How agencies should adjust the client brief

The practical response is not to abandon SEO. It is to widen the brief. If AI search rewards a coherent public footprint, then agencies need to coordinate content, PR, social, citations, and distribution with far more discipline than they used to. The brand has to look credible everywhere, not merely optimized on-page.

A stronger operating model usually includes:

  • Content that answers real customer questions clearly, with enough depth for AI systems to trust it.
  • PR and brand mentions that reinforce the same positioning the site is trying to own.
  • Consistent citations and directory data so the company details are not drifting from place to place.
  • Social and distribution strategies that keep the brand visible beyond owned media.
  • Technical SEO that still does the basic work of making strong pages easy to crawl, rank, and cite.
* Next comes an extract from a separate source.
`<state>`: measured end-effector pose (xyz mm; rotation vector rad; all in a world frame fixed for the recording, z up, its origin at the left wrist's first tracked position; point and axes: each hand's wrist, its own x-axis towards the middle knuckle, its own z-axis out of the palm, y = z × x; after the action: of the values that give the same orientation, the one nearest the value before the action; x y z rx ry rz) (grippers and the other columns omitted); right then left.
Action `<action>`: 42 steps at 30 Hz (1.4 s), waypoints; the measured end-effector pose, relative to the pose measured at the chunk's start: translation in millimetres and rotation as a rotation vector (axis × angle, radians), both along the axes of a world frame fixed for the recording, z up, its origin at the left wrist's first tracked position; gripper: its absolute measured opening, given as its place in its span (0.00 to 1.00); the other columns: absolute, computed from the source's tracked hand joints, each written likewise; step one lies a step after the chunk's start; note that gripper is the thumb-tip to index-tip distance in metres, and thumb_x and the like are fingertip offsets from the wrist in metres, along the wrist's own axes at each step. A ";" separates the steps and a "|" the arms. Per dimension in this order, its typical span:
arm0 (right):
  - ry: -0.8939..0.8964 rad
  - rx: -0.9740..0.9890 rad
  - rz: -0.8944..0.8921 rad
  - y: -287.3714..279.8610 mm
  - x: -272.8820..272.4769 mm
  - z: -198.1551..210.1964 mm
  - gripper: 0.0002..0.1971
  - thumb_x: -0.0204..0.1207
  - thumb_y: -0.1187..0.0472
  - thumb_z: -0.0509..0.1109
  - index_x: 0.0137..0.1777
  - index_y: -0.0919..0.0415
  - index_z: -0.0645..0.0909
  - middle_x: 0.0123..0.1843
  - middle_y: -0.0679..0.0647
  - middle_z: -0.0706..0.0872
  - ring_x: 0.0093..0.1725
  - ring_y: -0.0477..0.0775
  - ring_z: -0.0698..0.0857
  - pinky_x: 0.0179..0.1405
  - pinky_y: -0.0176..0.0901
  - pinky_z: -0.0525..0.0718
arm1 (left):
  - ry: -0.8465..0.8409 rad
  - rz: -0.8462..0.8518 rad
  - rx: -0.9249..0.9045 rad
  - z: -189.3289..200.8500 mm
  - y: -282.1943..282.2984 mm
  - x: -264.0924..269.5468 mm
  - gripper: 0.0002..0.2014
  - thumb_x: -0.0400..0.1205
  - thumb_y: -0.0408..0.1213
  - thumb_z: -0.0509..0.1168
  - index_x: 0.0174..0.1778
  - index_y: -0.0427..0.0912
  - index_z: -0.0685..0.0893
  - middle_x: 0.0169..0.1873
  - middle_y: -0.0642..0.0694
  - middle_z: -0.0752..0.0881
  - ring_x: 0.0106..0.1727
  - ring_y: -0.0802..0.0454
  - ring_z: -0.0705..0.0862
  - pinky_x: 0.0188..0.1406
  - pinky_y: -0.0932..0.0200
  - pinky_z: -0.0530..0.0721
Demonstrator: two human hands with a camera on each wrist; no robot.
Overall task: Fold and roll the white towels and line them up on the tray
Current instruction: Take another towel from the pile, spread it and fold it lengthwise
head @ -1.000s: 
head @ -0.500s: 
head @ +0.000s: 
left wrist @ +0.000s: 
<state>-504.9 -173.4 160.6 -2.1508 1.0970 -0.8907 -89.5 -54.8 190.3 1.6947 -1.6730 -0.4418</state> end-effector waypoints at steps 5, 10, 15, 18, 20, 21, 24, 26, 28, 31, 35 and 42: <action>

That is where agencies can add real value. Instead of selling AI SEO as another isolated service, the smarter move is to use it as the reason to break down silos. If paid media is driving one message, the website says another, and PR points somewhere else entirely, AI search will highlight the disconnect. Integrated strategy is no longer a brand luxury. It is a survival requirement.

The new standard is coherence

The real lesson here is not that AI search has made SEO harder. It has made weak marketing easier to spot. Brands with thin content, patchy mentions, and inconsistent positioning will struggle because AI systems are now better at assembling the whole picture, not just reading a page title and a few links.

That is good news for agencies willing to do the harder work. The winners will be the ones that treat search as a reputation and distribution problem, not just a technical one. In an AI-first results page, the brands that surface are the ones that look established, consistent, and trustworthy everywhere the system goes looking.